On the 15th of December from 13:00 to 14:00 CET, two Heriland ESRs will share their research. This webinar will be hosted by Ana Jayone Yarza Pérez (Bezalel Academy and TU Delft) and Maciej Jakub Swiderski (Vrije Universiteit Amsterdam).

Mapping Urban Heritage in Contested Societies: Identification and visualization of urban heritage in Acre, Israel

Ana Jayone Yarza Pérez, Bezalel Academy and TU Delft

Abstract: Acre is a port city in the north-western part of Israel, with more than 4000 years of history. Being inscribed on the World Heritage List, the Old City of Acre preserves the urban and architectural elements of a historic town, its outstanding value relies on the Crusader remnants preserved under the Ottoman city, showcasing the dynamism and continuous change of Mediterranean port cities. Moreover, the presence of various religions: Judaism, Christianity, Islam, and Bahai, adds to the complexity, expressed as monuments and religious sites that enrichen Acre’s cultural heritage.

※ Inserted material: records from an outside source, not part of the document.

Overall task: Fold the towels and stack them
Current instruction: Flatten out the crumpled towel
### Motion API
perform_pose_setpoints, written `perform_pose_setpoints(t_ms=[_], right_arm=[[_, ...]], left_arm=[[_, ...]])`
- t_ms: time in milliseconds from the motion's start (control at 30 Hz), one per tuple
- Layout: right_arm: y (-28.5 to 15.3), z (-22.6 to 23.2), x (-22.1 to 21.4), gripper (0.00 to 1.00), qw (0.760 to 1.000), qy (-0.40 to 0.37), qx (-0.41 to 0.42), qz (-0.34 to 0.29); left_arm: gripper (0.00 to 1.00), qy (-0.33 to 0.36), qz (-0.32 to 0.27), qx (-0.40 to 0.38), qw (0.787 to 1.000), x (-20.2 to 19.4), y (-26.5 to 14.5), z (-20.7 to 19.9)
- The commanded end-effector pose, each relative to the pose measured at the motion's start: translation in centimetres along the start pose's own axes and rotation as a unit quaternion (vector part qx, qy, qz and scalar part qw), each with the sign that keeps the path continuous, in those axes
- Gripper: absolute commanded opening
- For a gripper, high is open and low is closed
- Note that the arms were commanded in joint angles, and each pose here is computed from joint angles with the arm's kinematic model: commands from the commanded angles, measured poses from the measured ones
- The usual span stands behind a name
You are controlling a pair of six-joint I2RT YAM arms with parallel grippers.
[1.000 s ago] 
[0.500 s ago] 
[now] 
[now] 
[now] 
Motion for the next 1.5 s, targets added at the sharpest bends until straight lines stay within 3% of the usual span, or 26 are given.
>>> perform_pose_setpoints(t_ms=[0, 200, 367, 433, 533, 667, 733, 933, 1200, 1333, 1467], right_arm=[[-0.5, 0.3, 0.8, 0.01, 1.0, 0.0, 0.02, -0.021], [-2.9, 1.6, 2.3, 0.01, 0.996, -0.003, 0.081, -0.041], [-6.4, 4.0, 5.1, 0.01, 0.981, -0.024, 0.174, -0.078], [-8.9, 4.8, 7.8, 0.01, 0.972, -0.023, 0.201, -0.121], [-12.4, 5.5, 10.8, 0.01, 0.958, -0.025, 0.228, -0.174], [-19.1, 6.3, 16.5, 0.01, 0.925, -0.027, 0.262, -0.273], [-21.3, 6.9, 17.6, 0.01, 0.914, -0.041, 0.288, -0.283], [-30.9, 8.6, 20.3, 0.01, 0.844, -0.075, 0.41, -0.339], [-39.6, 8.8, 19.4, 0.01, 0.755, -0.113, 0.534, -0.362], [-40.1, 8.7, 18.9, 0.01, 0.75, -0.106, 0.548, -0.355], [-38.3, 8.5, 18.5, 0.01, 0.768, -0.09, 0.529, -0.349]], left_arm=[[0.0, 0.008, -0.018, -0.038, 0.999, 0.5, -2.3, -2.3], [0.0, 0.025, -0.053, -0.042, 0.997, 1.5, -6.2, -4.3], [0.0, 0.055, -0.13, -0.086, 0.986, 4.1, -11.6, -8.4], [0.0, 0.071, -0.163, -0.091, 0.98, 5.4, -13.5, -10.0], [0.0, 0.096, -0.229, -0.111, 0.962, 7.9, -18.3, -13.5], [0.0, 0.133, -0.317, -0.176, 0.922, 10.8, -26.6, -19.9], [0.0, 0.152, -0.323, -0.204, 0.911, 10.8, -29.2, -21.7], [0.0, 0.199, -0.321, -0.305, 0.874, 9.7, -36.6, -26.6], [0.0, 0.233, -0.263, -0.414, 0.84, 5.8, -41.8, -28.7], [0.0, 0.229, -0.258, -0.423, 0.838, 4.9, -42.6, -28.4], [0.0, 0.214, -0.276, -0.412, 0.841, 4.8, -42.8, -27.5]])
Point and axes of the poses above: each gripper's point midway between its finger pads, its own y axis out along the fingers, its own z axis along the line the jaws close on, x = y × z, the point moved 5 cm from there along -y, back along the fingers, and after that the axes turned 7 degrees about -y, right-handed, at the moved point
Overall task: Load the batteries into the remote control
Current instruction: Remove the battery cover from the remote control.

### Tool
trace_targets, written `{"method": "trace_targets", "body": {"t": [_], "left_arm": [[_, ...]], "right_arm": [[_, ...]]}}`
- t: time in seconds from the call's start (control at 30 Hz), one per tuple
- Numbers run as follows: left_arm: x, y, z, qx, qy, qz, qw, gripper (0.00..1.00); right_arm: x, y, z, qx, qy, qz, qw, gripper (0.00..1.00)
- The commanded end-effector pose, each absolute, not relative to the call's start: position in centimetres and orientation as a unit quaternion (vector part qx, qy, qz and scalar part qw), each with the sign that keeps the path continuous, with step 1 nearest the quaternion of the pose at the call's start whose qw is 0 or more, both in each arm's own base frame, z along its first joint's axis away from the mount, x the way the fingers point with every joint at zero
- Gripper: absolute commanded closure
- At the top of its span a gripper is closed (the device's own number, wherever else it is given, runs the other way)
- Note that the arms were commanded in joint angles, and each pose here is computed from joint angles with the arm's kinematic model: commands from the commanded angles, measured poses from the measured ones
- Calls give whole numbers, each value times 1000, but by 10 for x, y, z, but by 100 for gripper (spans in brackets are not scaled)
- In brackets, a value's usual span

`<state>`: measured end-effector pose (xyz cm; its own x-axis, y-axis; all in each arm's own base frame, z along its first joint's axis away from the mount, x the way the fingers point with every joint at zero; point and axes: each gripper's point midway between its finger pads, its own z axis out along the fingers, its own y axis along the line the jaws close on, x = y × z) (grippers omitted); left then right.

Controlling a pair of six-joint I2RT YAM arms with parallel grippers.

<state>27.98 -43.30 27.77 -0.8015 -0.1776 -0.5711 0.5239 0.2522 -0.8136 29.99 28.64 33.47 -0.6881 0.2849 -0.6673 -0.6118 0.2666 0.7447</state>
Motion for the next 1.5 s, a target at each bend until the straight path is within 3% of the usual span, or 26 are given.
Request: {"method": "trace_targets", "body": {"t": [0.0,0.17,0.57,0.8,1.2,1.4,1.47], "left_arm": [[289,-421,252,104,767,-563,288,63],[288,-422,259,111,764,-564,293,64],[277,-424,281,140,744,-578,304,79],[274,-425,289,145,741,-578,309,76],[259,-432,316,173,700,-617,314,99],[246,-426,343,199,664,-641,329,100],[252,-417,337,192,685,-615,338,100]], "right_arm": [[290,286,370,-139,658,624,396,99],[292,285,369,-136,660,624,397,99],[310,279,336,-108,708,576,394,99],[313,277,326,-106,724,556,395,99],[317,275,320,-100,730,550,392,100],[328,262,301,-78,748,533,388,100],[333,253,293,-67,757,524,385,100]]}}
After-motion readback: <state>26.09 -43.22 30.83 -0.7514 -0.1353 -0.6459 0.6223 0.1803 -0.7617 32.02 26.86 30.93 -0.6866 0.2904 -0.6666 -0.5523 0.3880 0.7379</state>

The dramatic change in values over the past decades has a direct impact on the built environment and the citizen’s lifestyles, jeopardizing in some cases the physical elements and drastically influencing people’s lives. At the same time, the constant reassessment of these values is fundamental for society to progress and redefine its identities. This process is usually more complex than it seems, as we confront pluralism: “the recognition of an indefinite variety of cultures and systems of values, all equally ultimate, and incommensurable with one another, so that the belief in a universally valid path to human fulfilment is rendered incoherent” (Berlin and Hardy, 2000). A multiplicity of identities confronting each other and fighting for the common resources, a variety of interests, values and future visions.

The analysis of these processes in the urban heritage of Acre serves as the starting point to identify changes in values over time, and the current conflict of interests between the stakeholders. The conclusions will provide a solid base to develop a methodology to evaluate adaptive reuse alternatives of urban heritage in contested societies.

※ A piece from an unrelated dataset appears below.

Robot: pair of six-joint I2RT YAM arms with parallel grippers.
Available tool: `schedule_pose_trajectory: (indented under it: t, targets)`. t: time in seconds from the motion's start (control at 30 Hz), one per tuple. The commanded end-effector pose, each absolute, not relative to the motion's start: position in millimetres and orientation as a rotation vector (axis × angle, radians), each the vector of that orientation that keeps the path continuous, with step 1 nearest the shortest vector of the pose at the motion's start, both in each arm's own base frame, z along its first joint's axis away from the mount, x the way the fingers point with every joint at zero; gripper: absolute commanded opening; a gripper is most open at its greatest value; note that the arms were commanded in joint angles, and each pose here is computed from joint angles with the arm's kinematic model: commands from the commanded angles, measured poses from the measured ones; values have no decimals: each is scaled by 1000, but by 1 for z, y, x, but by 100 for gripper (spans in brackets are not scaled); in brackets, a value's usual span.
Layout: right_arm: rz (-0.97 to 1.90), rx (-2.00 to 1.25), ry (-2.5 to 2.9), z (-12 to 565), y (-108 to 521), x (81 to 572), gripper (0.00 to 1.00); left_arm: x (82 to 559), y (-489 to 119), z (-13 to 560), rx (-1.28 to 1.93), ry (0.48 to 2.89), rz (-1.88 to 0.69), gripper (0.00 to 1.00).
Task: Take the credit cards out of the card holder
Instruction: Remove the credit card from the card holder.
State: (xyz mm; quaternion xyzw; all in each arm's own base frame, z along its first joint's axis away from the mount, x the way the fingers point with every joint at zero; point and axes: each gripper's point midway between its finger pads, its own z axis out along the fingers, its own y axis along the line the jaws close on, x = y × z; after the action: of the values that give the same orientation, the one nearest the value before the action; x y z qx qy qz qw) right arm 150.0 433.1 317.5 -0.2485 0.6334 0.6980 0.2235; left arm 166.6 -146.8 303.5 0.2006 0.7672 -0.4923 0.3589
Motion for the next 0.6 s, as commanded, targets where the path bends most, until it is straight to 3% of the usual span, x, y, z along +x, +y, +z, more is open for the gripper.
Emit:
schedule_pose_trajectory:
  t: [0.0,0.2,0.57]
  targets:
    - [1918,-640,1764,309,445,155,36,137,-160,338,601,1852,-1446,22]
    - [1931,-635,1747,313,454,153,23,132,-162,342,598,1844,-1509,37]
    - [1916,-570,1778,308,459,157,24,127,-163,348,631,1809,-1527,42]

Influencing the future through heritage landscape perspective – the case of late modernist housing estates in Eastern Europe

Maciej Jakub Swiderski, Vrije Universiteit Amsterdam

Abstract: When thinking of transformations occurring in urban landscapes over the course of the last century, the mass scale introduction of residential modernism after the Second World War, is probably the most contested one. Already in the 1970s, this landscape became associated with the swaths of monotonous and monolithic aesthetic monocultures contributing to the destruction of the traditional social fabric – the ultimate urban vermin that has to be razed quicker than the slums it had replaced some twenty years before.

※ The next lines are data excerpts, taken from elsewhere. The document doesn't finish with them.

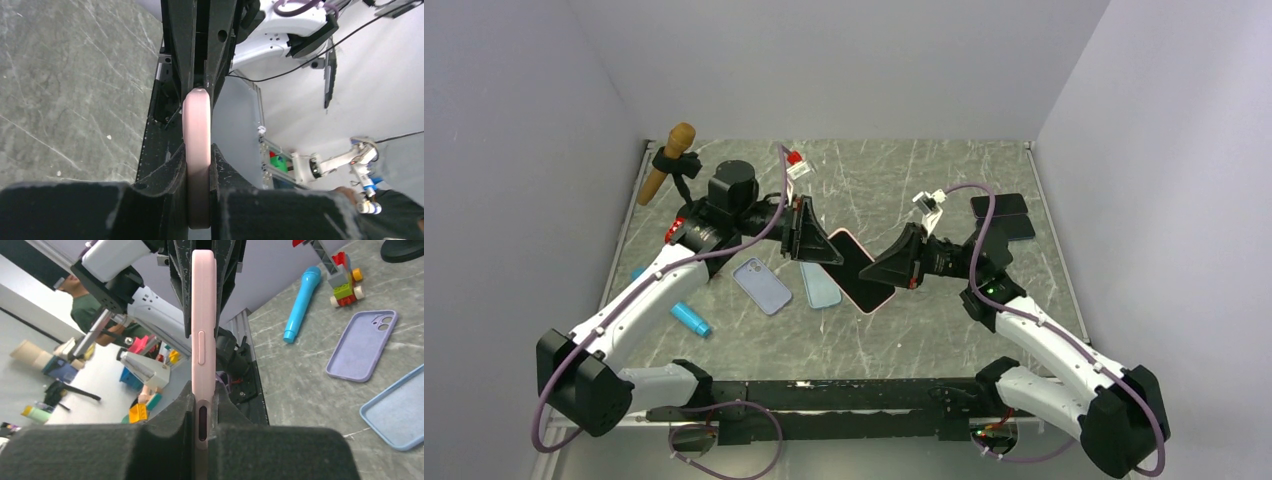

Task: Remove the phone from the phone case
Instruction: Pick up the phone at the center of the board, then remove the phone case from the phone.

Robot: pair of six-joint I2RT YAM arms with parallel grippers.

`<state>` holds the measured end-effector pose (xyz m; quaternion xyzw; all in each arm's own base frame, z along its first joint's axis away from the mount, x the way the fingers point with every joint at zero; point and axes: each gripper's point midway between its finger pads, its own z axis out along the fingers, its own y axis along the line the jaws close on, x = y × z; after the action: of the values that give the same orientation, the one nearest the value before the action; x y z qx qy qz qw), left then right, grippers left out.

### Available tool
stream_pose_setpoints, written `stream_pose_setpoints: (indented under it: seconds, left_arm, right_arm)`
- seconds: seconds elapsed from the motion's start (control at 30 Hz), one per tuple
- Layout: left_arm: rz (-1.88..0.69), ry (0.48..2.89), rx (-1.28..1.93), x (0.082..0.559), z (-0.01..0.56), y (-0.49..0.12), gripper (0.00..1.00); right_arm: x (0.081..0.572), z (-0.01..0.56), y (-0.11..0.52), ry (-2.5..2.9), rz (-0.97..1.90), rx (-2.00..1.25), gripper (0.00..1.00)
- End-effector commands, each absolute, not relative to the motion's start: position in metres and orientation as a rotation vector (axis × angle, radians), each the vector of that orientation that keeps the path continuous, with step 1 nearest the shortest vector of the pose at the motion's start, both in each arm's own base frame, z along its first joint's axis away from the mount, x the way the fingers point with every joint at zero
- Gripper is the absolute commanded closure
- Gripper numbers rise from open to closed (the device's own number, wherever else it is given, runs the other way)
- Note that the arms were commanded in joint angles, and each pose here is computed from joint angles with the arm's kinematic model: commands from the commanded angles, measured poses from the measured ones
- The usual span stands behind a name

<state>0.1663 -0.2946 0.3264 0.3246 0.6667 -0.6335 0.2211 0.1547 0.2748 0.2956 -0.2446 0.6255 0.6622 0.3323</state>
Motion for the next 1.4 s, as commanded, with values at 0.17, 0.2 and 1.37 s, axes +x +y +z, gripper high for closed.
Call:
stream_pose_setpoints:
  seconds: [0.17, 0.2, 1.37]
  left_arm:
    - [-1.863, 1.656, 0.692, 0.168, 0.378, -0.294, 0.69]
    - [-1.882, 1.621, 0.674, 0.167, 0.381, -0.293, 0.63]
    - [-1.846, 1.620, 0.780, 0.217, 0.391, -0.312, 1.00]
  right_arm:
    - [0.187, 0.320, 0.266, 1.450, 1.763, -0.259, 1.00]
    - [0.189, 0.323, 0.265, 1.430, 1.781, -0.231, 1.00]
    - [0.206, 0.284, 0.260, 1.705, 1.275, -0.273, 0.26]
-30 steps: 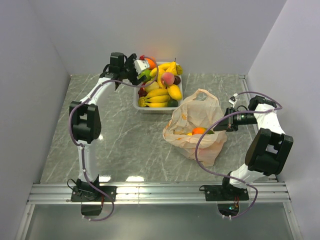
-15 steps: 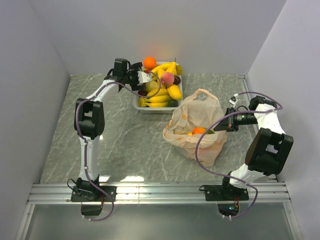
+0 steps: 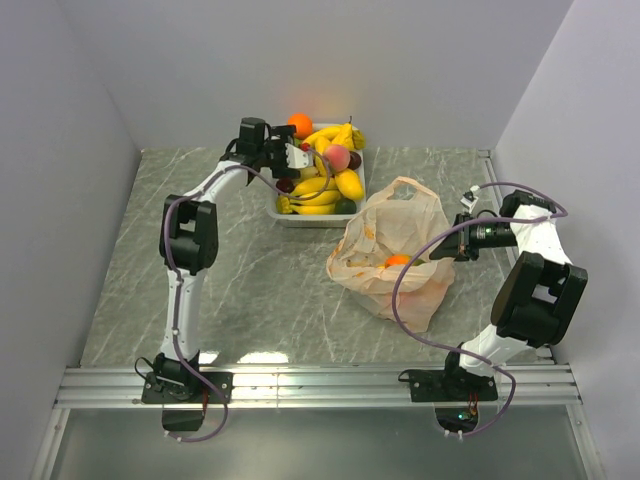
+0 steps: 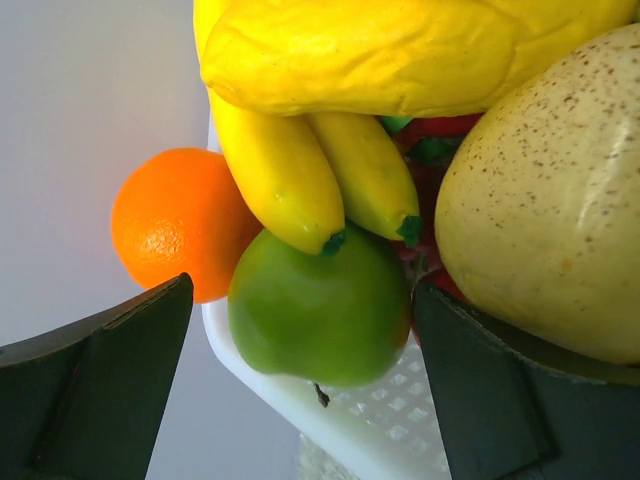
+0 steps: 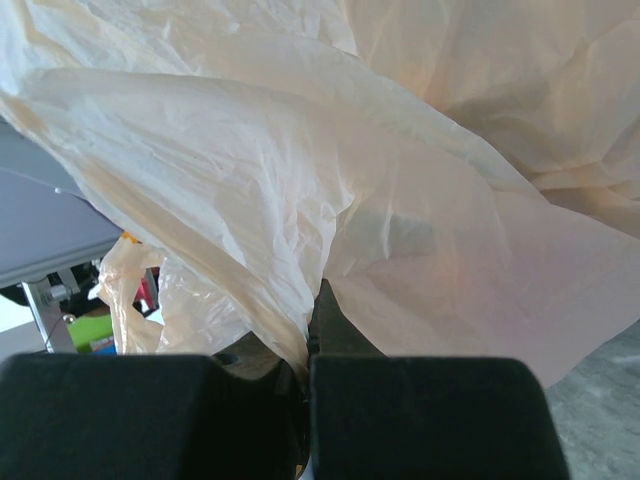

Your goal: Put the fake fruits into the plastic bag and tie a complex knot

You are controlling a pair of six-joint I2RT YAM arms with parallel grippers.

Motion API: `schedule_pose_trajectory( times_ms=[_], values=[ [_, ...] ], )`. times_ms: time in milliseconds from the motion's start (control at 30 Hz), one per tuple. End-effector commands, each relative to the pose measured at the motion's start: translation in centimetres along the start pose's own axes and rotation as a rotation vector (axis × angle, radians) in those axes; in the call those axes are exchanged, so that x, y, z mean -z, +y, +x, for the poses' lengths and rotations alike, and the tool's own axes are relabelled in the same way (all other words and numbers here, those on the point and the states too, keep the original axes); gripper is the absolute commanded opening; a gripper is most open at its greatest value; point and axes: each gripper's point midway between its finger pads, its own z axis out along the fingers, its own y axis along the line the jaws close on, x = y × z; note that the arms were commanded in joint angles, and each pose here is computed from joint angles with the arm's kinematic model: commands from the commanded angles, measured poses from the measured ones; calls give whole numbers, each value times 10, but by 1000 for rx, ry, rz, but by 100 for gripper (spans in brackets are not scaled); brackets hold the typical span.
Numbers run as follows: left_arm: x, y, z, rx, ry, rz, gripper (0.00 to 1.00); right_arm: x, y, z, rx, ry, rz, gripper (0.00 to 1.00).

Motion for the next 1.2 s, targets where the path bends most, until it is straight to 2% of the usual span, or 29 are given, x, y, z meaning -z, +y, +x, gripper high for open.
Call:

During my presentation, I will propose to recalibrate this dominant narrative by looking at the problem of post-war modernist housing estates in two ways: (1) as a valuable cultural landscape that should be considered a fruitful contribution to the academic debates in both landscape and heritage studies and (2) as a manifestation of socio-political patterns that emerged in the second half of the 20th century in a specific geographical context of Eastern Europe. Following a brief overview of the historical trajectories of such housing estates in Western and Eastern Europe, I will look into how this landscape fit within the current discussions around the notions of HUL and intangible heritage.

The ultimate aim of this presentation is to reflect on the possible avenues for further research, both in heritage and landscape studies, but also in other academic and planning domains.